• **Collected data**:
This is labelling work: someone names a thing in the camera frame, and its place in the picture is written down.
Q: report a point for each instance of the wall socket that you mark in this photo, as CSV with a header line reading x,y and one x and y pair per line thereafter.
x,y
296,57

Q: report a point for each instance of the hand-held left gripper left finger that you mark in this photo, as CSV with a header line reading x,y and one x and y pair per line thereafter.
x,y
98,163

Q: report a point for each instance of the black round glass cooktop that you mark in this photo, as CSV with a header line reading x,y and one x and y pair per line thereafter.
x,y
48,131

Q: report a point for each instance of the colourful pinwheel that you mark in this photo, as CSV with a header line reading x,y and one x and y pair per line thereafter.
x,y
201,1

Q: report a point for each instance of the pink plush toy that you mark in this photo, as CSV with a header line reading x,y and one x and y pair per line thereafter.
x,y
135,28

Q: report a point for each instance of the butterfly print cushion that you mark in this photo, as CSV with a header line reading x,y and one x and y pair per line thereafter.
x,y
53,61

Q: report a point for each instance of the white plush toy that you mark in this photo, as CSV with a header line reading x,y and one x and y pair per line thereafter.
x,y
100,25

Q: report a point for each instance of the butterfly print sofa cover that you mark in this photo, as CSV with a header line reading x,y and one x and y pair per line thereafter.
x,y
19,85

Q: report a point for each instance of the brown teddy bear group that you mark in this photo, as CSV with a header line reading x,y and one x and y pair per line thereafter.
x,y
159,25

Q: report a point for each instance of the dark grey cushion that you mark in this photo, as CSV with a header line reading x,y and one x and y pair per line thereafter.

...

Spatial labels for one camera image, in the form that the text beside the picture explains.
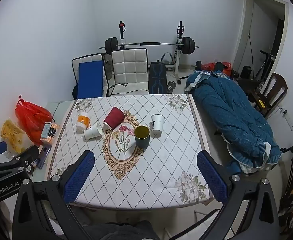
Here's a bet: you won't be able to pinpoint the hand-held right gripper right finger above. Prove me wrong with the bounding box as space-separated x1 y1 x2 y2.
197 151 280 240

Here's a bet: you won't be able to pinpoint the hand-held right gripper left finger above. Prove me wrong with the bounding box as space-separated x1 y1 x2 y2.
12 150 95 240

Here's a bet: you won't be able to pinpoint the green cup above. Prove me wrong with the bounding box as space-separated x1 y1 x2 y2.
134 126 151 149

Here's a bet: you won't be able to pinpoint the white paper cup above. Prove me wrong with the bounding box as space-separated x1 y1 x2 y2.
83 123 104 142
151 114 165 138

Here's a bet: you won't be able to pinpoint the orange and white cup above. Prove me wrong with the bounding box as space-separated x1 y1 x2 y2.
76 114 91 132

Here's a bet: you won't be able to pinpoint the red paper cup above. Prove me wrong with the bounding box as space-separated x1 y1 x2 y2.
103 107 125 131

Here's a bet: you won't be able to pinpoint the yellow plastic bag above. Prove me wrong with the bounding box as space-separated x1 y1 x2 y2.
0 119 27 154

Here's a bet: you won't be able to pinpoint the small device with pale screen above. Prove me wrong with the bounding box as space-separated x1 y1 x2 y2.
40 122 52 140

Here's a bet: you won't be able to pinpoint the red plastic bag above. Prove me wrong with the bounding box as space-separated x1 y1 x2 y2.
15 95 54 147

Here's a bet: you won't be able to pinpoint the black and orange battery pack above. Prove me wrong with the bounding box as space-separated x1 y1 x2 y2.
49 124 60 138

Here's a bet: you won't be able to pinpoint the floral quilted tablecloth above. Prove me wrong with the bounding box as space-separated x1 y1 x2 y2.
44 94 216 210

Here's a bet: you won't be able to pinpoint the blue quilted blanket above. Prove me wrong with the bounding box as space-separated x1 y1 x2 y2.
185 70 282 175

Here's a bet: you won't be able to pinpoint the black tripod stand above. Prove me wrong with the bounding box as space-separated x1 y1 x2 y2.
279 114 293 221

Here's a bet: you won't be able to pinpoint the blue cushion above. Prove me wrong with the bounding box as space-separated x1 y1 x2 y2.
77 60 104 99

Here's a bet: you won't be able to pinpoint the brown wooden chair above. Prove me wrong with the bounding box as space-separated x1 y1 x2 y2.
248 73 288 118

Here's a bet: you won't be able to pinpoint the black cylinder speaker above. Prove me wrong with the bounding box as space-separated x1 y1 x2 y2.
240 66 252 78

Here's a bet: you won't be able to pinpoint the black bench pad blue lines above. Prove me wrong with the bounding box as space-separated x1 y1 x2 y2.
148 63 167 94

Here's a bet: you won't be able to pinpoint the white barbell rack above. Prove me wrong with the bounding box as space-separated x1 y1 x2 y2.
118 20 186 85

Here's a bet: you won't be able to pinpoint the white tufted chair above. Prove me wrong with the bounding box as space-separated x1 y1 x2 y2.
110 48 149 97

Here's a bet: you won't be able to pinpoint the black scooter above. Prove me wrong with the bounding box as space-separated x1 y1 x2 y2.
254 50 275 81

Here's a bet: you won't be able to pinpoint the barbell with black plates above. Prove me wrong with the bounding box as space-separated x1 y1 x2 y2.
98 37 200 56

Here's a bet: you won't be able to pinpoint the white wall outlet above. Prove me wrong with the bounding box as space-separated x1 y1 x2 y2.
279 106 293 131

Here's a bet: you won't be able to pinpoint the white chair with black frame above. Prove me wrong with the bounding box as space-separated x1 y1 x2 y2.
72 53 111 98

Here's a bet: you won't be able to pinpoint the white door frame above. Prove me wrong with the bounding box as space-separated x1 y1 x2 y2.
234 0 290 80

---

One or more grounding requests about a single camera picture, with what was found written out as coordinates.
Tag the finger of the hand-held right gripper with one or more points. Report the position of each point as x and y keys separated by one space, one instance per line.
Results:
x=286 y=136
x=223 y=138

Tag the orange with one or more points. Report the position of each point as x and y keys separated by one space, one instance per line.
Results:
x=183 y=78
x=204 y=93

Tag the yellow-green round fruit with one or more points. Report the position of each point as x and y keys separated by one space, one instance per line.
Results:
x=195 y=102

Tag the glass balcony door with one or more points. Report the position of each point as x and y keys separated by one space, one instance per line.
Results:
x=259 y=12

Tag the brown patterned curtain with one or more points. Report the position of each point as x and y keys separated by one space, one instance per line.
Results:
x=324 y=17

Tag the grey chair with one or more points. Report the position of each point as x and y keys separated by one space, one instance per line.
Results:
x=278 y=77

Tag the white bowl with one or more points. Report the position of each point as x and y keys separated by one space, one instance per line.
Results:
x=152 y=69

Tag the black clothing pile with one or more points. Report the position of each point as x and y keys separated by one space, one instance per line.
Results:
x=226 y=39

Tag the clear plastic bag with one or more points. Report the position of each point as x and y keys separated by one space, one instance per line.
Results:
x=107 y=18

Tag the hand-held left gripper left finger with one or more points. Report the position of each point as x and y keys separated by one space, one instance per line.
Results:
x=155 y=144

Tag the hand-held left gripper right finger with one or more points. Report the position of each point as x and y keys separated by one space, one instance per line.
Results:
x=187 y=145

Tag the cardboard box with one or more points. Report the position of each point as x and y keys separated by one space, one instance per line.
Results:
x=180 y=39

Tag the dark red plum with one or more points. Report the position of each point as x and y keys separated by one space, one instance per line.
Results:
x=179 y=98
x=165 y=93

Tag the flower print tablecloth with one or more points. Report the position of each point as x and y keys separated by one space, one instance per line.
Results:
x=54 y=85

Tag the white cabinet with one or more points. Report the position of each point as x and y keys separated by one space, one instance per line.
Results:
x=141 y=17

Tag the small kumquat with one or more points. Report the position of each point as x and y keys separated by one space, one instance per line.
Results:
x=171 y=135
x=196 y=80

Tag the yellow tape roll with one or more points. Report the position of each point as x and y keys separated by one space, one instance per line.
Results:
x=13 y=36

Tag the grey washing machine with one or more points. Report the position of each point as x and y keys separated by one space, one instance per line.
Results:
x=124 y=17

• **WORK INSTRUCTION**: Every line of the data that includes the word "written" should be copied.

• **SOLUTION FOR THIS PROBLEM**:
This is labelling work: someone names a thing in the camera frame, and its place in the picture is written down.
One or more grounding requests about a single camera picture, with what was found written out as coordinates.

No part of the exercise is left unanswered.